Spring%20Boot 3.3.x brightgreen Java 17 blue Java 21 blue

This project demonstrates how to integrate Spring Boot with Firebase Cloud Messaging (FCM) for sending push notifications, leveraging the latest features of JDK 17 or JDK 21 for optimal performance. It uses virtual threads available in JDK 21 to improve scalability and concurrency, and communicates directly with FCM using pure REST API calls. This approach reduces the application’s dependency footprint by avoiding the com.google.firebase:firebase-admin dependency.

Features

  • Direct FCM Integration via REST API: Interfaces with FCM through REST API calls, circumventing the need for the com.google.firebase:firebase-admin SDK.

  • Virtual Thread Support: Takes advantage of JDK 21’s virtual threads for enhanced concurrency and scalability, particularly beneficial for I/O-bound operations. The application remains fully functional under JDK 17, albeit without the benefits of virtual threads.

  • Spring Boot Configuration: Focuses on a minimalist configuration approach within Spring Boot to maintain configurability and flexibility.

  • Robust Error Handling: Ensures reliable delivery of notifications through comprehensive error handling for REST interactions with FCM.

  • Efficient JWT Token Management: Implements efficient JWT token management for FCM authentication, optimized for REST API usage.

Prerequisites

Before starting, ensure you have:

  • JDK 17 or JDK 21 (for virtual thread optimization)

  • Gradle Wrapper 8.6 (included in the project)
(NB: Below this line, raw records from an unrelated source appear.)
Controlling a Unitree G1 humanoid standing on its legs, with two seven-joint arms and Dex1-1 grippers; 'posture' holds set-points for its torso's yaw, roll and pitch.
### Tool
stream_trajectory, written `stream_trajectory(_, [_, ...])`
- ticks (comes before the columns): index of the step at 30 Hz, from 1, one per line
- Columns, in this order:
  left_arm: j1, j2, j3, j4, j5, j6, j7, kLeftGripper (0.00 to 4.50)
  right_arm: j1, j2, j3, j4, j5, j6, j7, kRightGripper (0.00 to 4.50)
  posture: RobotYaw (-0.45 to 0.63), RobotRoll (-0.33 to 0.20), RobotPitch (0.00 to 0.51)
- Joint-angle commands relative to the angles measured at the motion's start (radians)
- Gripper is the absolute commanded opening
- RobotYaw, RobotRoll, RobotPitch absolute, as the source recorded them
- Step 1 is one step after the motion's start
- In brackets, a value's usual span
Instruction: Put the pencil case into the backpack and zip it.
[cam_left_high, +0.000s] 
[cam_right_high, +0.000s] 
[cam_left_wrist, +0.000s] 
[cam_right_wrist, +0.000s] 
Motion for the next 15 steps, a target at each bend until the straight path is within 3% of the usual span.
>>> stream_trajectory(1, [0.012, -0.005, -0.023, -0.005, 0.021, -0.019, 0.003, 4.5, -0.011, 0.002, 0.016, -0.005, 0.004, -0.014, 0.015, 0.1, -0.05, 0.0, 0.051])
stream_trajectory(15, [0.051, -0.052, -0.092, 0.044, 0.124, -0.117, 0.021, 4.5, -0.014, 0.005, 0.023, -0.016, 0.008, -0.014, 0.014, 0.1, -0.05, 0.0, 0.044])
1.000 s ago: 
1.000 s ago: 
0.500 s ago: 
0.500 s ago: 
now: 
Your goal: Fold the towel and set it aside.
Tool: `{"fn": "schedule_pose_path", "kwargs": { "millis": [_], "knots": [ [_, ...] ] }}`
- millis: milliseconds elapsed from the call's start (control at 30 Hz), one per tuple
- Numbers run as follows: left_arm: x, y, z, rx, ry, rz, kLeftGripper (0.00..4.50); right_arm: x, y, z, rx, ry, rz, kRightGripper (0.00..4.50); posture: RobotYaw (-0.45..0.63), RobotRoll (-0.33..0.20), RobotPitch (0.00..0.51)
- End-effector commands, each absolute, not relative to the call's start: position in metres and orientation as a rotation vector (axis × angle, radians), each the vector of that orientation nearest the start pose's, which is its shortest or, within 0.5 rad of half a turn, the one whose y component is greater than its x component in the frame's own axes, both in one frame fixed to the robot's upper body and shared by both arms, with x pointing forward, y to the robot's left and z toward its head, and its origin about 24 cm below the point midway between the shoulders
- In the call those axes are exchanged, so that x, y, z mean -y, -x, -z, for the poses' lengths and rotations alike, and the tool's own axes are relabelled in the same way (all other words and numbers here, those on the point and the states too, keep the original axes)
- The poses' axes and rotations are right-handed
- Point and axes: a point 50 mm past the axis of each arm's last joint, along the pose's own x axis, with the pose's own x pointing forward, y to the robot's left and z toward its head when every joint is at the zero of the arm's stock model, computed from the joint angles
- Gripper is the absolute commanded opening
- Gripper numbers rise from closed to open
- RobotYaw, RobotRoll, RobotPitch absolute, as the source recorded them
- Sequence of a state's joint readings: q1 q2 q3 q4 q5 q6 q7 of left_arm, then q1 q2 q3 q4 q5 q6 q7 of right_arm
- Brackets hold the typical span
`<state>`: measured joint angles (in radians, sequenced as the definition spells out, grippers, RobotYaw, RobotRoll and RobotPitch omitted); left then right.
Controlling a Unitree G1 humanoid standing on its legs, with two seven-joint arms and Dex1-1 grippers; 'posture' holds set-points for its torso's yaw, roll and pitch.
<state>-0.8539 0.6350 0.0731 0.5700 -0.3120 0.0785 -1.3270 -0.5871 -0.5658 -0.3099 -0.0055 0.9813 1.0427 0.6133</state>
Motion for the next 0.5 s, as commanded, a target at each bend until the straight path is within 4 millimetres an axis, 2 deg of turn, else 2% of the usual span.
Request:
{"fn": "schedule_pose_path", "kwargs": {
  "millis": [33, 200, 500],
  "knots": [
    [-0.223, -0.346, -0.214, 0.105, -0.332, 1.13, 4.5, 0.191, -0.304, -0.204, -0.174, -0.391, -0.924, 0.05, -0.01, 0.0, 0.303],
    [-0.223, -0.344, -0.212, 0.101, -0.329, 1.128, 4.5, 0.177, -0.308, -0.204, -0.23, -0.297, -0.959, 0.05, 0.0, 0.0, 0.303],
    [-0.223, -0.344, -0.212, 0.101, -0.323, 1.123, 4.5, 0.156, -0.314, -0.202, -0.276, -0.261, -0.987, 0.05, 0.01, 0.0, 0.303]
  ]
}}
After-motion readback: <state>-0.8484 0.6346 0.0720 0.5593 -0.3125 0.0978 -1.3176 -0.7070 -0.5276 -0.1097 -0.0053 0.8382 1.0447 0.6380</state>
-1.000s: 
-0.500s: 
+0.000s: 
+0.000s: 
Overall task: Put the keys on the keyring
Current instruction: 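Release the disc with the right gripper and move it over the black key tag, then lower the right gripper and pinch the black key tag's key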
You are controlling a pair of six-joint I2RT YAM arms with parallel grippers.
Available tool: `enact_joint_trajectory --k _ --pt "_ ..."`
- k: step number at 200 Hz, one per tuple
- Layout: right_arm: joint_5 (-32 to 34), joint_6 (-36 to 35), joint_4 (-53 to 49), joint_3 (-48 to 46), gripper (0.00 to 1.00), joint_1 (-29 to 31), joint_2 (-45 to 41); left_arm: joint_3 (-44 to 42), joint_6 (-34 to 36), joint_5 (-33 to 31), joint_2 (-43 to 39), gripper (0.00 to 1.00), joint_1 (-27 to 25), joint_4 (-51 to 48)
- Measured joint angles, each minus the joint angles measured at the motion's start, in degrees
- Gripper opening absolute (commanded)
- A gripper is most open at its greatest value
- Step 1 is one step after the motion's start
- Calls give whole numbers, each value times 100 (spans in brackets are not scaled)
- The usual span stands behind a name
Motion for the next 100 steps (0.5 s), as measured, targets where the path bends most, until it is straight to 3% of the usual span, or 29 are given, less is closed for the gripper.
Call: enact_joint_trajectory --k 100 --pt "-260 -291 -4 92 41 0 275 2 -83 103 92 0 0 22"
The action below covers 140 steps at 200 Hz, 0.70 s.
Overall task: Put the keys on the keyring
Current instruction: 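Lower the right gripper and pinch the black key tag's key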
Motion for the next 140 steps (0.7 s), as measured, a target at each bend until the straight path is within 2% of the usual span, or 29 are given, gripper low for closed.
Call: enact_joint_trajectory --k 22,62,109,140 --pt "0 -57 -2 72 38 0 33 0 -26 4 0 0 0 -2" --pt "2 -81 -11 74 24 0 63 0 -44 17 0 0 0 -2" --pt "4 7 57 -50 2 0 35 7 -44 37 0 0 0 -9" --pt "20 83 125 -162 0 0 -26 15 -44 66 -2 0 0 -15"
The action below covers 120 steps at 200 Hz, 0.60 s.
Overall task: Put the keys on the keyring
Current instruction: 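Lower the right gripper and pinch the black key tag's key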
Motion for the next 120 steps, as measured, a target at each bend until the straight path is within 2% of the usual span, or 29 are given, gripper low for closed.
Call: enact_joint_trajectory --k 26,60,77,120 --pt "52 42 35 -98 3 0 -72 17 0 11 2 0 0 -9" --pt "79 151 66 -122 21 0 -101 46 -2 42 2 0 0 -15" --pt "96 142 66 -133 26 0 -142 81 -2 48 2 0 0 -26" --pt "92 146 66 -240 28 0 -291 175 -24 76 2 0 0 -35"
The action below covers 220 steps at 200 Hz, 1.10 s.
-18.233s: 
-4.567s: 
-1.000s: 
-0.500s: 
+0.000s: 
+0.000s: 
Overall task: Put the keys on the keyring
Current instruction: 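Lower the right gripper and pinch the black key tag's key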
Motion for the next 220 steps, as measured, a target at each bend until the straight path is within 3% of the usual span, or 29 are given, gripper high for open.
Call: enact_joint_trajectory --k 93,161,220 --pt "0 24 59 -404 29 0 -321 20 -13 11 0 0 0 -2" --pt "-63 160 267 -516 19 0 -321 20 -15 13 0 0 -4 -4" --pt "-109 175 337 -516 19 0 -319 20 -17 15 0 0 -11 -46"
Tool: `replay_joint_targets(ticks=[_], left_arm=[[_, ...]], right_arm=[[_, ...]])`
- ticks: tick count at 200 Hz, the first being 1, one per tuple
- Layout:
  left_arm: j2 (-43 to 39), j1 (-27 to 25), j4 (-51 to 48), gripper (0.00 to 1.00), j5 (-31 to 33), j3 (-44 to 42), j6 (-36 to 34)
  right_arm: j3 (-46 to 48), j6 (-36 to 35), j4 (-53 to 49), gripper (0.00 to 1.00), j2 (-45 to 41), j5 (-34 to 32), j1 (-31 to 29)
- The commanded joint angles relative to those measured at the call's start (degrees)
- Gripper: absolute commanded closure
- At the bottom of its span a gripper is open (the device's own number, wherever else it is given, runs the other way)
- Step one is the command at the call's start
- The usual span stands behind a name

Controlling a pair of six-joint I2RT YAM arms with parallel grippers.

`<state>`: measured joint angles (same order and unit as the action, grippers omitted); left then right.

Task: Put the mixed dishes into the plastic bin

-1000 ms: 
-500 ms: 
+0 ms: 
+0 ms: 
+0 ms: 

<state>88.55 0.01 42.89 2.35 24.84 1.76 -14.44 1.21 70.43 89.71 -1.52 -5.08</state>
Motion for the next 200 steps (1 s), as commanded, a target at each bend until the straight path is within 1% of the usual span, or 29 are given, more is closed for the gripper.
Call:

  • An FCM-configured Firebase project with REST API access

Getting Started

Follow these steps to get the project running locally:

  1. Clone the repository:

    git clone https://github.com/waileong/spring-boot-fcm-push-notification.git
  2. Navigate to the project directory:

    cd spring-boot-fcm-push-notification
  3. Configure FCM for REST API access with your API keys and tokens.

  4. Build the project using the Gradle Wrapper to ensure compatibility with Gradle 8.6:

    ./gradlew build

Including the Library

Gradle

Add the following to your build.gradle:

dependencies {
    implementation 'io.github.waileong:spring-boot-fcm:1.0.4'
}

Maven

Insert this dependency in your pom.xml:

<dependencies>
    <dependency>
        <groupId>io.github.waileong</groupId>
        <artifactId>spring-boot-fcm</artifactId>
        <version>1.0.4</version>
    </dependency>
</dependencies>

Usage

To send notifications through FCM using the REST API, utilize the FcmService:

@Autowired
private FcmService fcmService;

public void sendNotification(FcmSendRequest request) {
    // Define notification details here
    fcmService.send(request);
}

Optimizing Dependencies

Make sure your build.gradle or pom.xml excludes the Firebase Admin SDK, focusing instead on libraries essential for REST API communication.

Employ Spring’s RestClient for FCM interactions, following modern HTTP communication best practices.

Configuration for JDK 21 Virtual Threads

For users on JDK 21 looking to enable virtual threads:

spring.threads.virtual.enabled=true

This enhances the application’s performance and resource management by leveraging JDK 21’s concurrency improvements.

License

Licensed under the MIT License. See LICENSE.adoc for full details.